Sheila Isham, 1927-2024
By Dane Moffat
Following prior weeks’ reflections on endings and influence, I would like to highlight a quieter figure in the development of abstraction. Born on 19th December 1927, Sheila Isham was an artist whose practice and career left traces around the globe as she travelled with her husband, Heyward Isham, a foreign service diplomat. This does not mean to say that her life and art were not autonomous, in fact, she remained greatly independent, and her journey was her own. Her practice was deeply informed by access to special collections and mentors which had a major impact on her work, largely characterised by its biomorphic forms. Images of her work can be found and referenced at https://www.sheilaisham.org/.
Prior to formal artistic training, Isham obtained a degree in Political Science from Brynn Mawr College, Pennsylvania, where she also met her husband. After graduation, they married and moved to Berlin where the artist enrolled at the Academy of Arts; she was the first American student to be accepted, and the only international student in the 1950-54 cohort. Here, she studied under German Expressionists from the Die Brücke group and, in her graduation year, had her first solo exhibition at Galerie Springer.
From here, her husband was assigned several diplomatic posts around the world, including Russia, France, and Haiti. The artist gained major recognition in Russia, though she was temporarily apprehended by “vigilant citizens” in the late 1950s on suspicions of espionage for plein-air painting in Moscow. But in 2004, the Russian State Museum held her largest solo exhibition, entitled ‘Sheila Isham: 50 Years of Creating’.
Much of Isham’s artistic career was spent in Washington D.C., where she was described by art critic Paul Richard as “one of the most subtle and consistent modernist artists in [the] area.” She maintained a studio in the District’s downtown region before a fire tragically claimed her space, resulting in over 1,175 works being destroyed across painting, photography, and works on paper. The artist described the aftermath as looking “like a painting, like a myth, something you might want to take the picture of…I became freer in a way.”
The feeling of freeness is well documented in her later artworks, where she comfortably shifted between figuration and abstraction; the latter, though, was to define her career. Isham’s art was highly spiritual, both in theory and in practice, borrowing from foundational abstractionists like Hilma af Klint, a Swedish painter who dedicated her practice to Theosophy. Like other early abstract artists, Isham engaged in various practices from Eastern spirituality and philosophy throughout her travels that later informed her artworks. It was the physical act of painting which transmitted the artist’s spirituality onto each surface, creating fluid abstractions which connected the spiritual to the physical through aesthetic experience. In an interview, Isham said, ‘There’s a mystery out there, something beyond, that we’re not able to see. That beyond is what I’m trying to represent.’

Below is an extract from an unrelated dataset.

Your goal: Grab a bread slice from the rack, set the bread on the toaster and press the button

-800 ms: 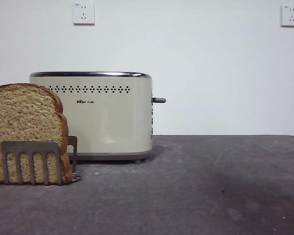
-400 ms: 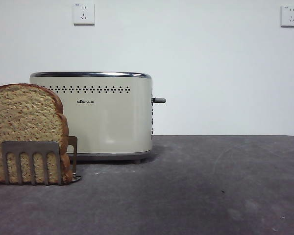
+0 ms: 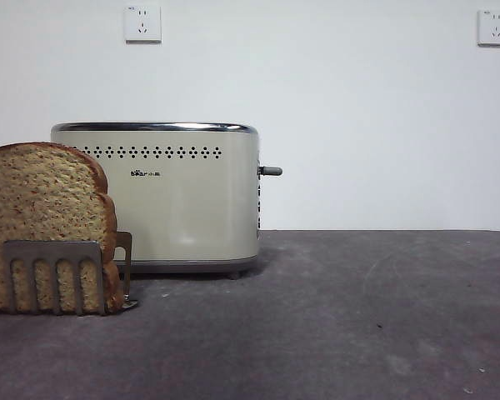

I find this is best represented in Mystic Dream 1 (2004), a series focused on colour density. In this work, Isham turned her back on Greenbergian modernist principles like flatness. Instead, she explored how colour can become one with its surface by fabricating a dreamlike dimension: the amorphous, biomorphic pink fuses with the purple background, though remaining autonomous from other colours and surfaces. It is characteristic of Isham’s collation and union of Eastern philosophy and Western artmaking techniques.
Isham passed away from pneumonia on 9th April 2024, leaving a vast body of work across major public and private collections.